SuaraBali.id - Penerbangan dari luar negeri ke tanah air sekitar dua minggu ke belakang disarankan untuk ditelusuri guna mengantisipasi kemungkinan masuknya varian Omicron di Indonesia. Pemeriksaan ini disarankan oleh Guru Besar Fakultas Kedokteran Universitas Indonesia (FKUI), Prof.

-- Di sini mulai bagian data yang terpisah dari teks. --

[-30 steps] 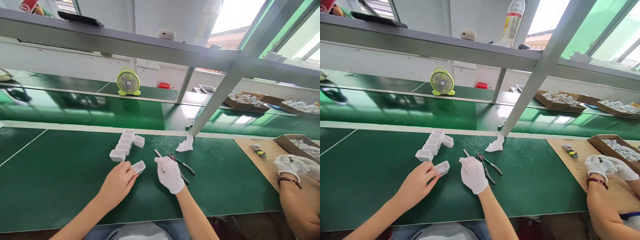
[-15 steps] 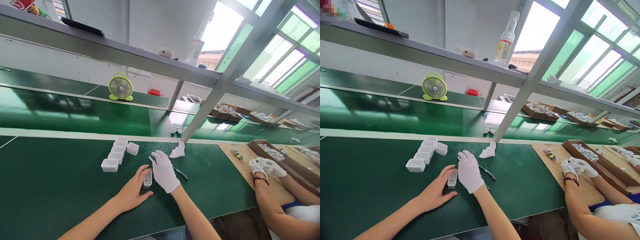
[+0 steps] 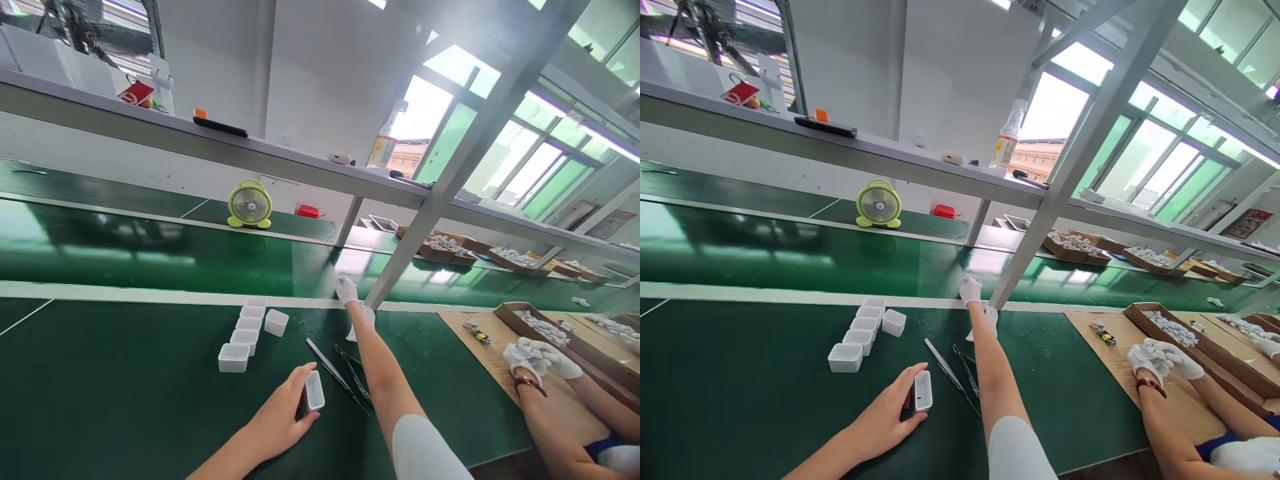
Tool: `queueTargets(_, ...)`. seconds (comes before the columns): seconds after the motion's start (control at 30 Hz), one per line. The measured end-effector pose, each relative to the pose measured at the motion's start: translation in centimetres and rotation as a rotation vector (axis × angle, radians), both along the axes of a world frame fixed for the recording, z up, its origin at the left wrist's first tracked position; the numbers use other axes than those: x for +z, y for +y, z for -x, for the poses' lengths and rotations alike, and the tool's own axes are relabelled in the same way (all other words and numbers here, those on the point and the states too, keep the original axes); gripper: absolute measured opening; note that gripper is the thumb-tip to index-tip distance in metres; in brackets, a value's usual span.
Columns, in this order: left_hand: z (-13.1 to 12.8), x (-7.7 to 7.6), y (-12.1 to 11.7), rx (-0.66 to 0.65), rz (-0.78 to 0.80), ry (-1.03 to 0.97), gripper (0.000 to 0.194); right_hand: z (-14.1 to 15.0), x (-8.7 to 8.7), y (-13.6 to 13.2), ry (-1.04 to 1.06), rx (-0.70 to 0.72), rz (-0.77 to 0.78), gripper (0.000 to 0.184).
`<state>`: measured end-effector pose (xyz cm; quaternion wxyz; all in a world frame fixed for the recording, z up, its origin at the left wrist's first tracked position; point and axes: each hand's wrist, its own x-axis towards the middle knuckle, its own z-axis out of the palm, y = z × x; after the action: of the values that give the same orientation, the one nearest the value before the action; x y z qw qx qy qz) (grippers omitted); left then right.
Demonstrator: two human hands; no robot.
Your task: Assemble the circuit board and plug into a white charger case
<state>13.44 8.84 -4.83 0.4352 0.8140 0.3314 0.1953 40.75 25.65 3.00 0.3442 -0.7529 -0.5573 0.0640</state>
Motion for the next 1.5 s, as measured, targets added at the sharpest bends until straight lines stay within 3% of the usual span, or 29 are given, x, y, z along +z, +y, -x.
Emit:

Tjandra Yoga Aditama.
Menurutnya asih ada kemungkinan WNA masuk ke Indonesia sebelum tanggal 29 November 2021. yakni saat aturan penolakan masuk sementara orang asing yang pernah tinggal dan atau mengunjungi daerah terjangkit berlaku.
"Melihat laporan beberapa negara bahwa kasus dari penerbangan sudah mulai sejak minggu-minggu yang lalu, maka akan amat baik kalau di kita juga dilakukan pemeriksaan sekitar 2 minggu ke belakang," katanya, Jumat (3/12/2021).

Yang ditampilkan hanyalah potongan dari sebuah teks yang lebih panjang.